Disgust, empathy, ‘ who cares ‘.
Sympathy, ‘ not right’ , ‘ where is it happening’, sadness.
Laughter, joy, happiness.
Feeling of serenity, sexual arousal
Etc, etc.
Human emotions.
Any image that can capture these emotions, and present it to the viewer to elicit a response is a successful foto. IMO.
Not forgetting images of beautiful naked girls, of course.
But there are images that have resulted in most of humanity wanting to do something to alter that which they have witnessed in an image or images.
Sure different group of viewers might react differently to certain images. But there is a commonality in certain images that transcends borders, cultures, faiths and beliefs, color and gender.
It is those images that are the ‘ hallmark ‘ of great photographs. Whatever ‘ genre ‘ of photography one chooses to place them in.
Question is which ones are you ‘ moved ‘ by or have been affected on viewing.
It is all about human emotion in an image. All else is just fluff. My personal opinion.
You clearly didn't intend this, what with your love for mountains etc., but for me, it's why landscape and much other stuff leaves me wondering why bother?
Remove the human
subject - as distinct from human reaction - and photography becomes pretty much a collection of random noise.
That's why people photography is my principal concern/interest. Looking at an Art Kane site today over lunch, I read where he says that shooting stage pics of artists is a waste of time: they all look like everybody else's pìcs, that you have to
own the subject and make him/her your own thing. (My memory's paraphrasing of the quotation.) In other words, you have to be able to direct folks who may not want to relinquish control.

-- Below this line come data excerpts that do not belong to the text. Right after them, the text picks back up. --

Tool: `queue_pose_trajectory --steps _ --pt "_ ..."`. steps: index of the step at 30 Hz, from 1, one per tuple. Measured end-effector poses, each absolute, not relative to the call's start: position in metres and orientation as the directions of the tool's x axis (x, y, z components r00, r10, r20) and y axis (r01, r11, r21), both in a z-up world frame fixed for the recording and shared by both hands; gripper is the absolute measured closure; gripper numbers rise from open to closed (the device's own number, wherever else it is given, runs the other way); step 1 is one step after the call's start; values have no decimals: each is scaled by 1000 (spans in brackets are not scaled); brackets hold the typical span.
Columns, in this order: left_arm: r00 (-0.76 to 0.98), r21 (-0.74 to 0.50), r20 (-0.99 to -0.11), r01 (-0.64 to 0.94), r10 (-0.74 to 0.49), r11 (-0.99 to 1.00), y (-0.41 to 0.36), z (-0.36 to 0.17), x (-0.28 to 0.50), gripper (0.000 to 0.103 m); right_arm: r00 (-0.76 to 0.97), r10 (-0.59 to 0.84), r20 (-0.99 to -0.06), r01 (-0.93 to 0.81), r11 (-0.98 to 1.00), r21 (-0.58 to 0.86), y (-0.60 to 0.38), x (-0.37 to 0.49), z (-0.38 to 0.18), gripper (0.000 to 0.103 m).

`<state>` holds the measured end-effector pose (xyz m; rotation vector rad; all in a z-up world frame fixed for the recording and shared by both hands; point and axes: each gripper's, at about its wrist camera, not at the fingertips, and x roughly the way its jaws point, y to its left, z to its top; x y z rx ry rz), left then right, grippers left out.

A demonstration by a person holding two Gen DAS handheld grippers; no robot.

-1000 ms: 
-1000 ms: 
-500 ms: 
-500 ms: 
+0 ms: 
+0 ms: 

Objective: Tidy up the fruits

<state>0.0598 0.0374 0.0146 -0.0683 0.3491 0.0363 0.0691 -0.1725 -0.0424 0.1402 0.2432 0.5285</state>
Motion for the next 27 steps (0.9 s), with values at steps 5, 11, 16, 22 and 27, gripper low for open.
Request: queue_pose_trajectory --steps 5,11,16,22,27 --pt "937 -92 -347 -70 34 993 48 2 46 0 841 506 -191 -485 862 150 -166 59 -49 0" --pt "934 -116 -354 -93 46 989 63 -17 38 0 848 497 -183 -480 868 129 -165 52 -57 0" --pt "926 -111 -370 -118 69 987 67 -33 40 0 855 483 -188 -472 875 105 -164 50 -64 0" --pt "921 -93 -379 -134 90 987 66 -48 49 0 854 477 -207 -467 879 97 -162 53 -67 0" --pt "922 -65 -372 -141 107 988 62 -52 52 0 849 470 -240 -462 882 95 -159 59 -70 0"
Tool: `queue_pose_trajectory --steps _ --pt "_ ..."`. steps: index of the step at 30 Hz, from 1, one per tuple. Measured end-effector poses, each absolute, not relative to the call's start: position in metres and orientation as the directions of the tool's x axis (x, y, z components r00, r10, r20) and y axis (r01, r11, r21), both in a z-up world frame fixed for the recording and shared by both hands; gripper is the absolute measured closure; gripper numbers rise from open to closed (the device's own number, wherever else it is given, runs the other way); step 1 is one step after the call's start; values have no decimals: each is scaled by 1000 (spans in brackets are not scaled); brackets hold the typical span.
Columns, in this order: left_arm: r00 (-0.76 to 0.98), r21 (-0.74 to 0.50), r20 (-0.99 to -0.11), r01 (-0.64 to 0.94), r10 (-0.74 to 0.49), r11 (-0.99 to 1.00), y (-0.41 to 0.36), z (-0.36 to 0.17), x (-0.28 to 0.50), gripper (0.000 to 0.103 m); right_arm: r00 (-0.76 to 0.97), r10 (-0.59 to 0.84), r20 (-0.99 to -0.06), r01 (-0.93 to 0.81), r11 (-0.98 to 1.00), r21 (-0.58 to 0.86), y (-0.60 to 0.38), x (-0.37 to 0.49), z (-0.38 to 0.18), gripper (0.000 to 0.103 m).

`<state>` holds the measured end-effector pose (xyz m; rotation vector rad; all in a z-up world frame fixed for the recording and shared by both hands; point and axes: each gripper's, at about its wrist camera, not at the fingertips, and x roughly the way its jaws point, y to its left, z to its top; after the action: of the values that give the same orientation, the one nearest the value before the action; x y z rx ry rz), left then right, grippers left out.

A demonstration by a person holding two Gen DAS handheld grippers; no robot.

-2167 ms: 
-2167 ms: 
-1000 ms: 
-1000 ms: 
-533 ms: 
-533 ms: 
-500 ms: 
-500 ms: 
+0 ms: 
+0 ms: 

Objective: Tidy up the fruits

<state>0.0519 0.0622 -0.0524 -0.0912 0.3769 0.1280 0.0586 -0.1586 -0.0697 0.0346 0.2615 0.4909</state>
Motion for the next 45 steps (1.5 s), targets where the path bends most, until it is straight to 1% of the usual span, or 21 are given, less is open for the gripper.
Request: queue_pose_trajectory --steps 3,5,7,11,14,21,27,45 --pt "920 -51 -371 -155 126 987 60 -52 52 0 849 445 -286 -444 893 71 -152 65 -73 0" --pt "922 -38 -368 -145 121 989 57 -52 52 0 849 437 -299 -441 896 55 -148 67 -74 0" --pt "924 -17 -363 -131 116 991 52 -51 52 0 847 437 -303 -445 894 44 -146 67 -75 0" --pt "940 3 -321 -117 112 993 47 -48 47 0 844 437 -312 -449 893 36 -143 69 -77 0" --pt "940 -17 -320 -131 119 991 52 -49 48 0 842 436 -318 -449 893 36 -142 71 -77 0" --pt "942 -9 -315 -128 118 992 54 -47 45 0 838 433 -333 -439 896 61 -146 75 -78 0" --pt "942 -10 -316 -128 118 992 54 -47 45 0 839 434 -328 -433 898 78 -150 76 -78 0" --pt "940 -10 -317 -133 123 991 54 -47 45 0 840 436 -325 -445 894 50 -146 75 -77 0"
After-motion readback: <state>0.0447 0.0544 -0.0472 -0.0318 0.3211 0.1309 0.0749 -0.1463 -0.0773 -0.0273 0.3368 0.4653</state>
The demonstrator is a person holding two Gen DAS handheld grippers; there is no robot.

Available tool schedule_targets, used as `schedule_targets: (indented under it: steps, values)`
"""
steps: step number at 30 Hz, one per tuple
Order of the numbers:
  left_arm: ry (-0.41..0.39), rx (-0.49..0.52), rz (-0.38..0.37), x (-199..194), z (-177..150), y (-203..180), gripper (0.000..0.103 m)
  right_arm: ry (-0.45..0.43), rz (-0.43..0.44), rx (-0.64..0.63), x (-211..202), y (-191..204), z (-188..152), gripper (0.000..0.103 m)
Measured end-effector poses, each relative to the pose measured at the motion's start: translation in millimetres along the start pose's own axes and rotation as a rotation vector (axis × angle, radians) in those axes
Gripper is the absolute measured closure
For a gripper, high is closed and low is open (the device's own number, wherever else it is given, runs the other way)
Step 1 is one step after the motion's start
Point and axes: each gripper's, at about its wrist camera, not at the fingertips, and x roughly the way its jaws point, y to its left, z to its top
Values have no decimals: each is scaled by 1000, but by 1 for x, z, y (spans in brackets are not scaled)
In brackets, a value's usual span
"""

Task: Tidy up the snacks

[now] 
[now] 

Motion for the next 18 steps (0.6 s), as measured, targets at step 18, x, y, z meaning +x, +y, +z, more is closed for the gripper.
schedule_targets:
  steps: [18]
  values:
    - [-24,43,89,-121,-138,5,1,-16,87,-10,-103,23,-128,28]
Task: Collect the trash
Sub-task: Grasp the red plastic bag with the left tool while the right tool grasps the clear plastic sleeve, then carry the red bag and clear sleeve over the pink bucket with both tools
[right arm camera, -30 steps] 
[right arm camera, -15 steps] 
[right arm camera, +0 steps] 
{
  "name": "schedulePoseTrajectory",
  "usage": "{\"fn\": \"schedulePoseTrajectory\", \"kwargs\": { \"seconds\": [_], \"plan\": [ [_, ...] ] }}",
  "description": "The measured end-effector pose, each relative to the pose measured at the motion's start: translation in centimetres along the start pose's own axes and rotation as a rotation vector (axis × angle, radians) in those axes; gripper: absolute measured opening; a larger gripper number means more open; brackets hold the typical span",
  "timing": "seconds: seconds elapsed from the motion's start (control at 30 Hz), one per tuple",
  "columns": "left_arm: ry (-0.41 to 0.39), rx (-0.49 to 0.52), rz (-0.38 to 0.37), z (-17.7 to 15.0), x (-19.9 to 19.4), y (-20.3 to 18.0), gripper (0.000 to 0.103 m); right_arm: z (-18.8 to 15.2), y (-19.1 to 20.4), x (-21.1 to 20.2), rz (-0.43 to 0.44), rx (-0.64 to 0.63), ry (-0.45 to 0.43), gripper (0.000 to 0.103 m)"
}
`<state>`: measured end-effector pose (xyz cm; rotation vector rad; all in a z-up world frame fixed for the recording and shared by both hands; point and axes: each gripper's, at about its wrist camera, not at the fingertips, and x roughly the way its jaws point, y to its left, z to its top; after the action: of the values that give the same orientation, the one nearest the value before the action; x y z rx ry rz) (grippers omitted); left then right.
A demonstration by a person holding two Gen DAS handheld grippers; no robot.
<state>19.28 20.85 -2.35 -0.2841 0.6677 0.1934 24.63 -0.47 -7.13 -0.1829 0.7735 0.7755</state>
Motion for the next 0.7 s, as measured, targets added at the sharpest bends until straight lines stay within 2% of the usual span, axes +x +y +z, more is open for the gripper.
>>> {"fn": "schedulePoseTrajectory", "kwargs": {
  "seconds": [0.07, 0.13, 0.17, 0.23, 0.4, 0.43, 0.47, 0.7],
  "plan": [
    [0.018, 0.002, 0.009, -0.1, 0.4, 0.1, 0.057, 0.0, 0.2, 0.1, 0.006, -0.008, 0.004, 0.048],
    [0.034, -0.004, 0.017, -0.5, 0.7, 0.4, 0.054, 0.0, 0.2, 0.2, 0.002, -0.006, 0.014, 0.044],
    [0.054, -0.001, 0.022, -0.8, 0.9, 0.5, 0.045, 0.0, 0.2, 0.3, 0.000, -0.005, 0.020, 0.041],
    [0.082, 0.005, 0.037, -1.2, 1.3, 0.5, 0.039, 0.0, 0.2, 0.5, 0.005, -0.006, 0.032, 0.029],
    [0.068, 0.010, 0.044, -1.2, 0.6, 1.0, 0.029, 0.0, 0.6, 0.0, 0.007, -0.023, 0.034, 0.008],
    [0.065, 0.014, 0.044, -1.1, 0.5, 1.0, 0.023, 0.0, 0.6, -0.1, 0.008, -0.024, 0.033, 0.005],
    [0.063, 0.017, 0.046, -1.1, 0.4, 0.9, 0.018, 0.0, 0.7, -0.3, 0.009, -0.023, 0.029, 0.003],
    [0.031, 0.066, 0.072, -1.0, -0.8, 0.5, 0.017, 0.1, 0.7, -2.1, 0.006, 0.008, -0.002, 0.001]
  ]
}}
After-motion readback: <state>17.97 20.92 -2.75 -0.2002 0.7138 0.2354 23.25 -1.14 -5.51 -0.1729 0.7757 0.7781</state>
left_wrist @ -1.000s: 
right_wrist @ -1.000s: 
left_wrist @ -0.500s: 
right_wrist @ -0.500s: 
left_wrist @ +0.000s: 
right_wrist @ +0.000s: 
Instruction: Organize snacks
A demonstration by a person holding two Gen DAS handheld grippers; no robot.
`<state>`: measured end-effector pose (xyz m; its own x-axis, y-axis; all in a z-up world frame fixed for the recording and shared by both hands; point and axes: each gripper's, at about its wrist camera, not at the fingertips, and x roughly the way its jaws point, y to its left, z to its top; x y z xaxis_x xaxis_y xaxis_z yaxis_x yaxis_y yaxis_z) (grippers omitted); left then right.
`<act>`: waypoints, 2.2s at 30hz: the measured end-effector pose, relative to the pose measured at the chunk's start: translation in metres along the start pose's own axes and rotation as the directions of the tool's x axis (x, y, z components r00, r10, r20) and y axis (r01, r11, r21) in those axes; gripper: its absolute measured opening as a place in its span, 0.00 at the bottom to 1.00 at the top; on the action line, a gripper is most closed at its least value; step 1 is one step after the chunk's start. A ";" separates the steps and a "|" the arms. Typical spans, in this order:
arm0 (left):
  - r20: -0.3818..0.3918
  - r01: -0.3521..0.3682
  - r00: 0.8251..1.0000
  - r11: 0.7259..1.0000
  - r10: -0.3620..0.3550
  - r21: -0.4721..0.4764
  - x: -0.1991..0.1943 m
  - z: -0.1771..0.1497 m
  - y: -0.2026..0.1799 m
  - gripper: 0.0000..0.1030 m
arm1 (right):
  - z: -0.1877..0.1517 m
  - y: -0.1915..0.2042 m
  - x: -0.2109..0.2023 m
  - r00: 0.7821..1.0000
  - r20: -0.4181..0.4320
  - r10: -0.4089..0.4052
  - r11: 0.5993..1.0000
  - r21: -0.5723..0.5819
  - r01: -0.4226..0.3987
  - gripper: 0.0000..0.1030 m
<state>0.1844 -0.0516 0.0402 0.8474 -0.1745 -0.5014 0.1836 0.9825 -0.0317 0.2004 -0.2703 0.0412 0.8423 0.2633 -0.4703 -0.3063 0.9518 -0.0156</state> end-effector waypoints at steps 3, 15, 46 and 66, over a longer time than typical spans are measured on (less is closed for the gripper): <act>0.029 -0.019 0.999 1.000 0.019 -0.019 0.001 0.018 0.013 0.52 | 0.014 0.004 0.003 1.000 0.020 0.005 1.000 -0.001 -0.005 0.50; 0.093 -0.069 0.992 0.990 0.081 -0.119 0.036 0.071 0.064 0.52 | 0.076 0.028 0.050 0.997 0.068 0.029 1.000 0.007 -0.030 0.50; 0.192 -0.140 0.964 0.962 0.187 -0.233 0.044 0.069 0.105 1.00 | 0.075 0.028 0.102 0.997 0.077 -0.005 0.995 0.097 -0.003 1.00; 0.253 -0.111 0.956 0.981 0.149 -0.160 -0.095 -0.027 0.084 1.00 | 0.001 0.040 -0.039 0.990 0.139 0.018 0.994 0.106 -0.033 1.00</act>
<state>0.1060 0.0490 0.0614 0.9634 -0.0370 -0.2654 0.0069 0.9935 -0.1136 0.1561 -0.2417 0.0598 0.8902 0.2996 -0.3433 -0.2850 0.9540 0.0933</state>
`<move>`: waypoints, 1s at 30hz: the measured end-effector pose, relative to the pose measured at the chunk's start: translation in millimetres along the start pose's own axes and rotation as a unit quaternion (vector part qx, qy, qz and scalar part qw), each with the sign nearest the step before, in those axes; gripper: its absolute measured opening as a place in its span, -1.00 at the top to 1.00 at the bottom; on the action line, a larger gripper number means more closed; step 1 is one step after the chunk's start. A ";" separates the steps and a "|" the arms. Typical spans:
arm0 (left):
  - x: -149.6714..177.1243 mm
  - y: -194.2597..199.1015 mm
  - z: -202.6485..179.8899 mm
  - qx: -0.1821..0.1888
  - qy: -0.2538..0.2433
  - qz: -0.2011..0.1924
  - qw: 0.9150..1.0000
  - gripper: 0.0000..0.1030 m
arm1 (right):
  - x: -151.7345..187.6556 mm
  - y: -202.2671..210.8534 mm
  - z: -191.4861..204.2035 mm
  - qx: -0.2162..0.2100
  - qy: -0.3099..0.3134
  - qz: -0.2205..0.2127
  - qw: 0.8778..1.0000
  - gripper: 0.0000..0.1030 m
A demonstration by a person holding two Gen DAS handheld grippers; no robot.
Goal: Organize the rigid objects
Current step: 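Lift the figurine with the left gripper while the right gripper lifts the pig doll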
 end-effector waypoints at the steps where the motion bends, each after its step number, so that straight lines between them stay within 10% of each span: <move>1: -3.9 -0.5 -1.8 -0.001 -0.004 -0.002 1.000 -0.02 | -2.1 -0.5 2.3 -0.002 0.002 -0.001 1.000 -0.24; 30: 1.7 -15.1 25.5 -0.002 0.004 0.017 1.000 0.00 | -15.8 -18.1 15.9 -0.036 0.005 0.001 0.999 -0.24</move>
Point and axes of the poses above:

"Street" doesn't really permit that, and neither does shooting non-pro models because the experience is usually not a pleasant one: being subjected to the hard gaze of a camera, boring into one's face, is a tough cookie to digest, never mind to bite. It requires the matching, appropriate ego of the pro model. And it cuts both ways: I find the non-pro model intimidating because, faced with one of them, I can't find the ignition key. (Perhaps folks without the pro experience never come to realise this fact, and thus why their own attempts may be very disappointing.)
So, nature out of contention for me, the only alternative I've found that really gets into my head as worth the sweat is wabi-sabi; a concept that really did require the name for it to come up to genre status in my mind; for that, I must say thanks to Russ. Should genre title matter? Well, yes, for me I believe that it matters a lot. I faced similar problems with my take on calendar photography, where I did not want to do the usual pix of undressed people - generally associated as a bunch under the porn banner - the last place I ever want to find myself. I like to think that coming to it, chronologically, from a full-time career in fashion photography, that my prior visual education would take me somewhere quite else. So yeah, if only for one's personal peace of mind, genre names matter!